La directrice des élections du Québec l'avoue candidement : l'institution a surtout misé sur son rôle éducatif plutôt que coercitif avant 2009. Il aura fallu les déclarations fracassantes de Benoit Labonté sur le financement illicite au municipal et les « lapsus » de trois ministres libéraux sur la légalité du financement politique des entreprises pour que le DGEQ devienne davantage « pro-actif ».

« L'aspect sanction, coercitif n'était pas une priorité jusqu'en octobre 2009 », a admis Me Lucie Fiset, directrice générale des élections par intérim, devant la commission Charbonneau, où elle témoignait lundi aux côtés de Denis Lafond, le directeur de la Direction du financement des partis politiques au DGEQ.

Rappelons qu'en octobre 2009, Benoit Labonté a révélé l'existence d'un système de ristourne de 3% sur les contrats de la Ville de Montréal. Au printemps suivant, les ministres libéraux Julie Boulet, Norm MacMillan et Michele Courchesne avaient laissé entendre que les contributions politiques des entreprises étaient légales.

« Information, Formation, réflexion » : avant 2009, le DGEQ misait surtout sur la mise sur pied de comités pour penser aux irrégularités dans le financement politique. Ce fut notamment le cas dans la foulée des travaux de la commission Gomery sur le scandale des commandites en 2005.

Autre exemple : la Commission a présenté une lettre de l'ancien ministre Jean-Pierre Charbonneau, qui dès 2002, fait état du phénomène des prête-noms au sein des entreprises au prédécesseur de Me Fiset, Marcel Blanchet. Ce dernier répondra dans une correspondance subséquente qu'une « réflexion de fond » sur le sujet sera enclenchée.

« Les allégations ont commencé à être soulevées au milieu des années 1990. On a donc réfléchi durant presque 15 ans », s'est étonné le commissaire Renaud Lachance.

« On dit souvent que ça prend une crise pour qu'il y ait des réactions et la crise on l'a vécu en 2009 », a répondu Me Fiset. « Aussi, il faut voir que les allégations qui avaient lieu à l'époque n'avait pas la même ampleur et nous n'avions pas les mêmes moyens à l'époque ».

Le commissaire Lachance a répliqué en soulignant qu'un enquêteur de la commission Charbonneau avait simplement sonné aux portes des donateurs qui ont avoué d'emblée avoir servi de prête-noms. « Ç'a pris deux petites journées », a-t-il rappelé.

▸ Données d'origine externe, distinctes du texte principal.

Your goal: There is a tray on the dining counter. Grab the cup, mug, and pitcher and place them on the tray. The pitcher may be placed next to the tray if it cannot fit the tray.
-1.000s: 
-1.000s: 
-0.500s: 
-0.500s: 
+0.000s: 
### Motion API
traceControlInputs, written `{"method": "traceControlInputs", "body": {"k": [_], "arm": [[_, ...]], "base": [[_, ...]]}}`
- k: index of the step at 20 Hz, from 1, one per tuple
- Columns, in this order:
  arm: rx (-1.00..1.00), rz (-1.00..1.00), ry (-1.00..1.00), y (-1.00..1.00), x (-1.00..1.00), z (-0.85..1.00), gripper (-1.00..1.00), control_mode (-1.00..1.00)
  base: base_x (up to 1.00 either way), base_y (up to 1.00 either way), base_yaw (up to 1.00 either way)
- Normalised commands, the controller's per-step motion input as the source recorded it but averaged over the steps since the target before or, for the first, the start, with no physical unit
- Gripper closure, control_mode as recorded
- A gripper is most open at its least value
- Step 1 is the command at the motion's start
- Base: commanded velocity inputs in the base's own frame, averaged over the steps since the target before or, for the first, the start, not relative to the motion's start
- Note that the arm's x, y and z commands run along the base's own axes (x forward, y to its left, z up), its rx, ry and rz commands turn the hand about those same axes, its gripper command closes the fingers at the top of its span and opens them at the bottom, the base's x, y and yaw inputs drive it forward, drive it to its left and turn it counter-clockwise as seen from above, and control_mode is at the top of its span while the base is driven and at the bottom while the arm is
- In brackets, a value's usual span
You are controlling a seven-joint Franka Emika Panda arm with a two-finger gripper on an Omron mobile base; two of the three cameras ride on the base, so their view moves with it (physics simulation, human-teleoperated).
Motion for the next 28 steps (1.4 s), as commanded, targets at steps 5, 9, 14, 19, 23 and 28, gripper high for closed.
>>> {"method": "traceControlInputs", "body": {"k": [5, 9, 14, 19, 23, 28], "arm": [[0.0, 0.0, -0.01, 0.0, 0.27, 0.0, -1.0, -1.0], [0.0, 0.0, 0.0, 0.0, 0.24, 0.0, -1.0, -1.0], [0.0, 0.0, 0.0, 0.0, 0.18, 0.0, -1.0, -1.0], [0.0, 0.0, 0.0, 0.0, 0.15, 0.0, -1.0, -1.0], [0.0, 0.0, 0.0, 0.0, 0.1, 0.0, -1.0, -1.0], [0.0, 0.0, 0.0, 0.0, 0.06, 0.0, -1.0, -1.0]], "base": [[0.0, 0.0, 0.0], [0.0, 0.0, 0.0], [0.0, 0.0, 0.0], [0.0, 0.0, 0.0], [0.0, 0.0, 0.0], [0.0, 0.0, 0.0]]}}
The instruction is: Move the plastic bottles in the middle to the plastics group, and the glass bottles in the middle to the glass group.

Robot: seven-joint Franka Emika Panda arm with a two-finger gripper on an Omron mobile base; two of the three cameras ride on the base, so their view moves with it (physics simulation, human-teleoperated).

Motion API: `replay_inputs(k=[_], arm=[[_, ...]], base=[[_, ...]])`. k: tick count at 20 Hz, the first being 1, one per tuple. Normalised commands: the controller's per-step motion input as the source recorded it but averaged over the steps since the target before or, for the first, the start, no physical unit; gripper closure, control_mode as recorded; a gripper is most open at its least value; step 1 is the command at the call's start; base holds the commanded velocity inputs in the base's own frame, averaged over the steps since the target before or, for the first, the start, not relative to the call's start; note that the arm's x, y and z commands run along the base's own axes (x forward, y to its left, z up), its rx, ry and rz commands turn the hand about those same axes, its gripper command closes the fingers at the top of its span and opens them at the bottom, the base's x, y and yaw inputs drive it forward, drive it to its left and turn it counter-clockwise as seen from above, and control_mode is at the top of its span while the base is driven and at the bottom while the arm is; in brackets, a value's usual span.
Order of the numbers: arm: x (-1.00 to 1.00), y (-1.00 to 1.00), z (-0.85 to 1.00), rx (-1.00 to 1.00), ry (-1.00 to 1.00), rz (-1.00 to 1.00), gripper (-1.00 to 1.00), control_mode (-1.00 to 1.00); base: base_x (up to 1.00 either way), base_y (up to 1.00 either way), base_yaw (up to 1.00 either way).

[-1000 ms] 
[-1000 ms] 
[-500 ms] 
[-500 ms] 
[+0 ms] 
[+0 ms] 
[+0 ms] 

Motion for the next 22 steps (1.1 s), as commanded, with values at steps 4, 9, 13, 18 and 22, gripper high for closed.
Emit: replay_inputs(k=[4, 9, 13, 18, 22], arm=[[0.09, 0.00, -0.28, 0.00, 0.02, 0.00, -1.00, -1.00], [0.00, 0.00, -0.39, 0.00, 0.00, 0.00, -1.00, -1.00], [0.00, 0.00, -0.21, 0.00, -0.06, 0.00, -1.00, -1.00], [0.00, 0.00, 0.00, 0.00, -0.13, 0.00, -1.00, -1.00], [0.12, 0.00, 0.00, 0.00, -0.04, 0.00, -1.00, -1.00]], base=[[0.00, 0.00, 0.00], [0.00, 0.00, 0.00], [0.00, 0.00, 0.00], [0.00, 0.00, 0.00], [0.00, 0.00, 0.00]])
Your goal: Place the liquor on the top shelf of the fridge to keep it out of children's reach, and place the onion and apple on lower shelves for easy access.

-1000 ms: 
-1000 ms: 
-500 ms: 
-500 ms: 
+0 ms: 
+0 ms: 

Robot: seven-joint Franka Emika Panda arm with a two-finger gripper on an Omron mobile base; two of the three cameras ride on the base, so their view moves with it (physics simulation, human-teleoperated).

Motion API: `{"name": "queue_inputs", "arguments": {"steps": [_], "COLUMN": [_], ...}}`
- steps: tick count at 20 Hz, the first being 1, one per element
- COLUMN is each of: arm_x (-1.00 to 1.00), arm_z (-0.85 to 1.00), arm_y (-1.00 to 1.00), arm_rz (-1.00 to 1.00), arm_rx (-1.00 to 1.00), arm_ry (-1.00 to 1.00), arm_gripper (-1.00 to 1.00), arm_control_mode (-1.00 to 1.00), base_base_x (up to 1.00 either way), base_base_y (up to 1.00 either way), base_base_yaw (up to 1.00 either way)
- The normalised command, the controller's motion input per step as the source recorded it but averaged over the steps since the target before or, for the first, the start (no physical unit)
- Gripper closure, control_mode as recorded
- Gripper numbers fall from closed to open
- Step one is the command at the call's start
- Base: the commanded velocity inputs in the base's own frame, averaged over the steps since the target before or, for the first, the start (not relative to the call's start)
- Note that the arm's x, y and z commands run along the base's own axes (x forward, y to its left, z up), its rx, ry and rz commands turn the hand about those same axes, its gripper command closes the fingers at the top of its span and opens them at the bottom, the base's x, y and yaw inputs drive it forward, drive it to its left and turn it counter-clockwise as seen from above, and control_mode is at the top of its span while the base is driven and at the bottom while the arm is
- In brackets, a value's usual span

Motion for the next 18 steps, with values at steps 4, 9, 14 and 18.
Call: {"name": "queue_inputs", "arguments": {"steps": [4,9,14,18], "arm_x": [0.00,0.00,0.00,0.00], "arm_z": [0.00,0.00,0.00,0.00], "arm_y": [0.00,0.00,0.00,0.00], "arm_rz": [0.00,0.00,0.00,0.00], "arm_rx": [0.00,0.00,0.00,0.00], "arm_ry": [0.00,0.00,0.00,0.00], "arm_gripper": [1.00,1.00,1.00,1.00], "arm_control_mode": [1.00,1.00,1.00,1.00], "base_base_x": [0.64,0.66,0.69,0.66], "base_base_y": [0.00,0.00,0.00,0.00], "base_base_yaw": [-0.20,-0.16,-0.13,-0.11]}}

« Avec respect M. Lachance, lorsque vous avez une personne journaliste ou une personne autre qu'un organisme contrôleur qui se présente et qu'il demande à l'individu tout bonnement c'est facile pour l'individu de répondre, car il n'y aura pas de conséquences », a répondu Me Fiset. « Lorsqu'un enquêteur tente d'aller colliger une preuve pour amener une personne devant les tribunaux, c'est autre chose. Nous n'avons pas une collaboration très grande. Je vous dirais que nous entendons des témoins à la Commission qui très récemment, ont dit le contraire à nos enquêteurs. »

La commission Charbonneau reprend demain matin avec le témoignage de témoignage de Robert Lafrenière, le grand patron de l'Unité permanente anti-corruption.